Exercise prompt: Restate each of the lines given below, word for word.
-=-=-
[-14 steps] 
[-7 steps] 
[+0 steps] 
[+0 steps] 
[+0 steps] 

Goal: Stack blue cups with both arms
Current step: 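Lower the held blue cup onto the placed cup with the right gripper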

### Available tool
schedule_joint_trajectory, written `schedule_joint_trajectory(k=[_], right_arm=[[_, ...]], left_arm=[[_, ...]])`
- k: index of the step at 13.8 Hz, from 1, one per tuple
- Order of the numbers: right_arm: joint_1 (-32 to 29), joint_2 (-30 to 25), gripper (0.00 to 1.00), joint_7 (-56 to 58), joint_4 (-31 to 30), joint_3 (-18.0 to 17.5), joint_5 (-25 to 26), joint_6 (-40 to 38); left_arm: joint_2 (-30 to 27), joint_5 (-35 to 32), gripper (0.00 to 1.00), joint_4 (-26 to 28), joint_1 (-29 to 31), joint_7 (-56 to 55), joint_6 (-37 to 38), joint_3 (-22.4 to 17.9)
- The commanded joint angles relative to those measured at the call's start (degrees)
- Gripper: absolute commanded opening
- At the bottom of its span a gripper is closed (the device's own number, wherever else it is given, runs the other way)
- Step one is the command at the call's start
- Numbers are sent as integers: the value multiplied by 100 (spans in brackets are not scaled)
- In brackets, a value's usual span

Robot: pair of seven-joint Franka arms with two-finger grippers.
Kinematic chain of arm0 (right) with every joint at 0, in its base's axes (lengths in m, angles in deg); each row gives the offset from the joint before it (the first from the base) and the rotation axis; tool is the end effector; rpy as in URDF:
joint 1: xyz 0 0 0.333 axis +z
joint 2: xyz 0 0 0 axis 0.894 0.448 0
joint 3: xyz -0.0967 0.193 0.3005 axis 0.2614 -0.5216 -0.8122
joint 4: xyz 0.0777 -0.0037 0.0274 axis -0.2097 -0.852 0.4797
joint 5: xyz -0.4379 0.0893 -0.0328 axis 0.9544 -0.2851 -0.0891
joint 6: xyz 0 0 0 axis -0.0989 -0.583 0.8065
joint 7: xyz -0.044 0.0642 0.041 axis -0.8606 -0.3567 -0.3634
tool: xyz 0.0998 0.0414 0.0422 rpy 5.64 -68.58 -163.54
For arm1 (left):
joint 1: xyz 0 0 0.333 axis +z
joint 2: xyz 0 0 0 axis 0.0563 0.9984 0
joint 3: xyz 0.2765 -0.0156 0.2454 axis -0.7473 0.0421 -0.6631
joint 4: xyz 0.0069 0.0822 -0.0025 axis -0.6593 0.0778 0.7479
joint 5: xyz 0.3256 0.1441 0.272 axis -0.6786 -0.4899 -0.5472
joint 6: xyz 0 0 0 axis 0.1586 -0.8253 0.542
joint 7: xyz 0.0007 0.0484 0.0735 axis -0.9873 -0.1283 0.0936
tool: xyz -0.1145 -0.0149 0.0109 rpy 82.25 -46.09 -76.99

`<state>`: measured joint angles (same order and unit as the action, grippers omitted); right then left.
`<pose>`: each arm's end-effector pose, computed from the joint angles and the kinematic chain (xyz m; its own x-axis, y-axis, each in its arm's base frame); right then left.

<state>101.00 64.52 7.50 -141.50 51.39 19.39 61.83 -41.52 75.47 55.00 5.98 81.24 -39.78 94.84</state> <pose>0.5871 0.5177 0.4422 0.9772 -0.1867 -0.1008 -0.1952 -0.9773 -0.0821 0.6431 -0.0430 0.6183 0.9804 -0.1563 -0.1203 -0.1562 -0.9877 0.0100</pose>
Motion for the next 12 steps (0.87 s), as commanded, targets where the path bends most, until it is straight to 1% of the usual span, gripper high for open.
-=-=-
Exercise result:
[-14 steps] 
[-7 steps] 
[+0 steps] 
[+0 steps] 
[+0 steps] 

Goal: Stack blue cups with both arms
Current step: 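Lower the held blue cup onto the placed cup with the right gripper
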
### Available tool
schedule_joint_trajectory, written `schedule_joint_trajectory(k=[_], right_arm=[[_, ...]], left_arm=[[_, ...]])`
- k: index of the step at 13.8 Hz, from 1, one per tuple
- Order of the numbers: right_arm: joint_1 (-32 to 29), joint_2 (-30 to 25), gripper (0.00 to 1.00), joint_7 (-56 to 58), joint_4 (-31 to 30), joint_3 (-18.0 to 17.5), joint_5 (-25 to 26), joint_6 (-40 to 38); left_arm: joint_2 (-30 to 27), joint_5 (-35 to 32), gripper (0.00 to 1.00), joint_4 (-26 to 28), joint_1 (-29 to 31), joint_7 (-56 to 55), joint_6 (-37 to 38), joint_3 (-22.4 to 17.9)
- The commanded joint angles relative to those measured at the call's start (degrees)
- Gripper: absolute commanded opening
- At the bottom of its span a gripper is closed (the device's own number, wherever else it is given, runs the other way)
- Step one is the command at the call's start
- Numbers are sent as integers: the value multiplied by 100 (spans in brackets are not scaled)
- In brackets, a value's usual span

Robot: pair of seven-joint Franka arms with two-finger grippers.
Kinematic chain of arm0 (right) with every joint at 0, in its base's axes (lengths in m, angles in deg); each row gives the offset from the joint before it (the first from the base) and the rotation axis; tool is the end effector; rpy as in URDF:
joint 1: xyz 0 0 0.333 axis +z
joint 2: xyz 0 0 0 axis 0.894 0.448 0
joint 3: xyz -0.0967 0.193 0.3005 axis 0.2614 -0.5216 -0.8122
joint 4: xyz 0.0777 -0.0037 0.0274 axis -0.2097 -0.852 0.4797
joint 5: xyz -0.4379 0.0893 -0.0328 axis 0.9544 -0.2851 -0.0891
joint 6: xyz 0 0 0 axis -0.0989 -0.583 0.8065
joint 7: xyz -0.044 0.0642 0.041 axis -0.8606 -0.3567 -0.3634
tool: xyz 0.0998 0.0414 0.0422 rpy 5.64 -68.58 -163.54
For arm1 (left):
joint 1: xyz 0 0 0.333 axis +z
joint 2: xyz 0 0 0 axis 0.0563 0.9984 0
joint 3: xyz 0.2765 -0.0156 0.2454 axis -0.7473 0.0421 -0.6631
joint 4: xyz 0.0069 0.0822 -0.0025 axis -0.6593 0.0778 0.7479
joint 5: xyz 0.3256 0.1441 0.272 axis -0.6786 -0.4899 -0.5472
joint 6: xyz 0 0 0 axis 0.1586 -0.8253 0.542
joint 7: xyz 0.0007 0.0484 0.0735 axis -0.9873 -0.1283 0.0936
tool: xyz -0.1145 -0.0149 0.0109 rpy 82.25 -46.09 -76.99

`<state>`: measured joint angles (same order and unit as the action, grippers omitted); right then left.
`<pose>`: each arm's end-effector pose, computed from the joint angles and the kinematic chain (xyz m; its own x-axis, y-axis, each in its arm's base frame); right then left.

<state>101.00 64.52 7.50 -141.50 51.39 19.39 61.83 -41.52 75.47 55.00 5.98 81.24 -39.78 94.84</state> <pose>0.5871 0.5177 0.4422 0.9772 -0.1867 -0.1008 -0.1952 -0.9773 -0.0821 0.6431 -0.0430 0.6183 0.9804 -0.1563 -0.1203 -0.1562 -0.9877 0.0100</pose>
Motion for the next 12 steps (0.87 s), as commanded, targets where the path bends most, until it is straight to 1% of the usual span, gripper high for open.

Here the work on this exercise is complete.